Meth Wars in Deer Country
As its cost in dollars and lives mounts, the fight against methamphetamine now invloves sportsmen to a degree no one predicted a handful of years ago. Across the rural countryside, meth labs have invaded the lands where we fish and hunt.

One December evening in 2004, Wildlife Officer Amy Snyder heard shots after legal shooting hours in a popular duck-hunting area in Madison County, Tenn. She put on hip boots and set out into the marsh. But when she arrived at the blind where she thought the shooting had occurred, she found it unoccupied.
Then Officer Snyder noticed a chemical odor in the air. She shined her light around and in the grass saw a large glass mason jar filled with what looked like corn hominy. She kicked over the jar, saw rubber hoses coming out of the top and panicked.
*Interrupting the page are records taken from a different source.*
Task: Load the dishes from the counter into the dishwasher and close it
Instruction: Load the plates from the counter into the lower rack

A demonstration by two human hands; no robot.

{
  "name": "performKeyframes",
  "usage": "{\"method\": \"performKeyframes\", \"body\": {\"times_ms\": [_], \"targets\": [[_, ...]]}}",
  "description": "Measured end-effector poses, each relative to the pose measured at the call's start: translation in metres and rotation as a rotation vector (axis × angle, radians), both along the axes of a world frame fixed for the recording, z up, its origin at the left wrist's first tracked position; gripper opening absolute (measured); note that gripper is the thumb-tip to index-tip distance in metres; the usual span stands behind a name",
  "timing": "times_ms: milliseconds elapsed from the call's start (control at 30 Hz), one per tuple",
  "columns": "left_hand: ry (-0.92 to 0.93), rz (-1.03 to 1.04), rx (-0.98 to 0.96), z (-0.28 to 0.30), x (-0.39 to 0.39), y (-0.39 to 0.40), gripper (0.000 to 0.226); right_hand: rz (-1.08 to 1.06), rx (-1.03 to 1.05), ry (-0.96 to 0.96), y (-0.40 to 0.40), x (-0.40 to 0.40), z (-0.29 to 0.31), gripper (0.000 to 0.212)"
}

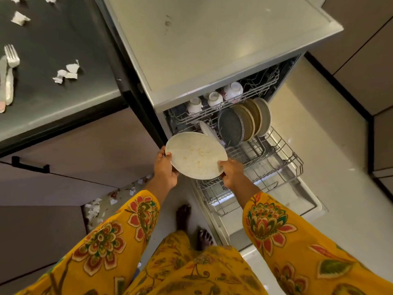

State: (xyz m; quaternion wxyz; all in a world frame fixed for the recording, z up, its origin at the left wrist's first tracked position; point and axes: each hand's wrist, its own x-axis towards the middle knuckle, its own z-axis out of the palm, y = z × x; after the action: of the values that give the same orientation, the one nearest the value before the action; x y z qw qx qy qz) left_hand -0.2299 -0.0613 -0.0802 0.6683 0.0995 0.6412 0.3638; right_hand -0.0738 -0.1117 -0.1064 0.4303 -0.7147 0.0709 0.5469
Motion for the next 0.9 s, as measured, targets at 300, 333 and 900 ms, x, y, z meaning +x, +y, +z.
{"method": "performKeyframes", "body": {"times_ms": [300, 333, 900], "targets": [[0.058, -0.062, -0.065, -0.035, 0.013, 0.023, 0.042, -0.061, -0.075, 0.085, 0.010, -0.006, -0.045, 0.043], [0.062, -0.065, -0.076, -0.039, 0.014, 0.026, 0.043, -0.069, -0.085, 0.092, 0.011, -0.006, -0.050, 0.044], [0.107, -0.301, -0.114, -0.141, 0.039, 0.101, 0.048, -0.252, -0.139, 0.288, 0.061, -0.008, -0.143, 0.049]]}}
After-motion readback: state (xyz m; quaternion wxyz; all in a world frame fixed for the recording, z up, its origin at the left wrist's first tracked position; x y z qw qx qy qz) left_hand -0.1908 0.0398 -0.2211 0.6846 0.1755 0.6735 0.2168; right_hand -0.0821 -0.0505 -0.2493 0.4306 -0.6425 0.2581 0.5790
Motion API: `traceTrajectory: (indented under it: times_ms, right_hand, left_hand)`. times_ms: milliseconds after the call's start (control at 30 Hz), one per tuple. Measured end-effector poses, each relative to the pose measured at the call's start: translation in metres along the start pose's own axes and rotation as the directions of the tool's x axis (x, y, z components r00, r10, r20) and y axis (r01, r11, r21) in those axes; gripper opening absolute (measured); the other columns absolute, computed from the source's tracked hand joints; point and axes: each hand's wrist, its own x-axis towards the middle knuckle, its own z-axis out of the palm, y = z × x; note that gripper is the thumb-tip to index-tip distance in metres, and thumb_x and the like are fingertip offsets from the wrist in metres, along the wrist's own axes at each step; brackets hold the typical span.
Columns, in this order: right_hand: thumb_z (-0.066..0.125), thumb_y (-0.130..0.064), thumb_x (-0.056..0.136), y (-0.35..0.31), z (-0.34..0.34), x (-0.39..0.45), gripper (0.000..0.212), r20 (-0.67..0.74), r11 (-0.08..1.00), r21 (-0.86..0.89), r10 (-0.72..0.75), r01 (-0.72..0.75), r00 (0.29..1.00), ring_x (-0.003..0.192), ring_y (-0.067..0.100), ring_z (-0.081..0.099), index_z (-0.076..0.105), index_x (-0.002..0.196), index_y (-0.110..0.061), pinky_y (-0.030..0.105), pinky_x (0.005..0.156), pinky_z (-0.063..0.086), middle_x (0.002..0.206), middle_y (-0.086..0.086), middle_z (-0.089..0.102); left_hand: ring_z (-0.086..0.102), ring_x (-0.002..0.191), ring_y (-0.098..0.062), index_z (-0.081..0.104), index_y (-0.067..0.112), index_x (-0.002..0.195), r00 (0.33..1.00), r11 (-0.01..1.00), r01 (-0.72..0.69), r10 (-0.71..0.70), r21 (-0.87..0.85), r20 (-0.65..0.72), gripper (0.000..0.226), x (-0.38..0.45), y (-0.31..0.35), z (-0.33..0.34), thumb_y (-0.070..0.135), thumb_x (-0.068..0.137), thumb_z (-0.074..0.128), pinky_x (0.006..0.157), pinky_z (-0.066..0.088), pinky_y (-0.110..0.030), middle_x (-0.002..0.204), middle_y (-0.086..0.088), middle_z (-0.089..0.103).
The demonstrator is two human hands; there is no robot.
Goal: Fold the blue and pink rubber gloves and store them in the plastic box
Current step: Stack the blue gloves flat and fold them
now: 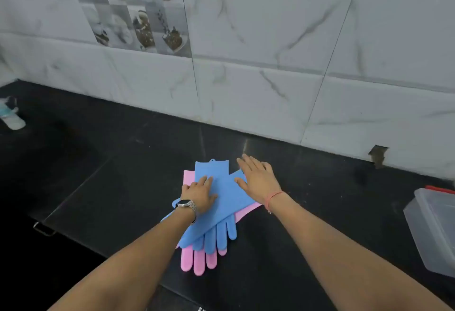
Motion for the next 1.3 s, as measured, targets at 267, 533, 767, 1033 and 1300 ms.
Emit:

“It was a meth lab, actively cooking,” Snyder recalls. “What I’d done was extremely dangerous. The stuff could have exploded, not to mention what might have happened if I’d surprised the cookers at work.”
Snyder had reason to be unnerved. The February before in Greene County, Ind., Conservation Officer Mike Gregg got a report of suspicious activity deep inside the Hillenbrand Fish and Wildlife Area. Gregg went in alone to investigate on a cold winter day and caught the unmistakable acrid tang of anhydrous ammonia, a liquid fertilizer and key component in the manufacture of methamphetamine. He got closer and, to his surprise, noticed a man trying to hide beneath the root ball of a fallen tree.
“He took off and I chased him through the snow,” Gregg says. “When I caught up to him, he pulled a 9mm pistol on me. I had to shoot him in the leg to subdue him. He was typical of the methers we see: paranoid, armed and violent.”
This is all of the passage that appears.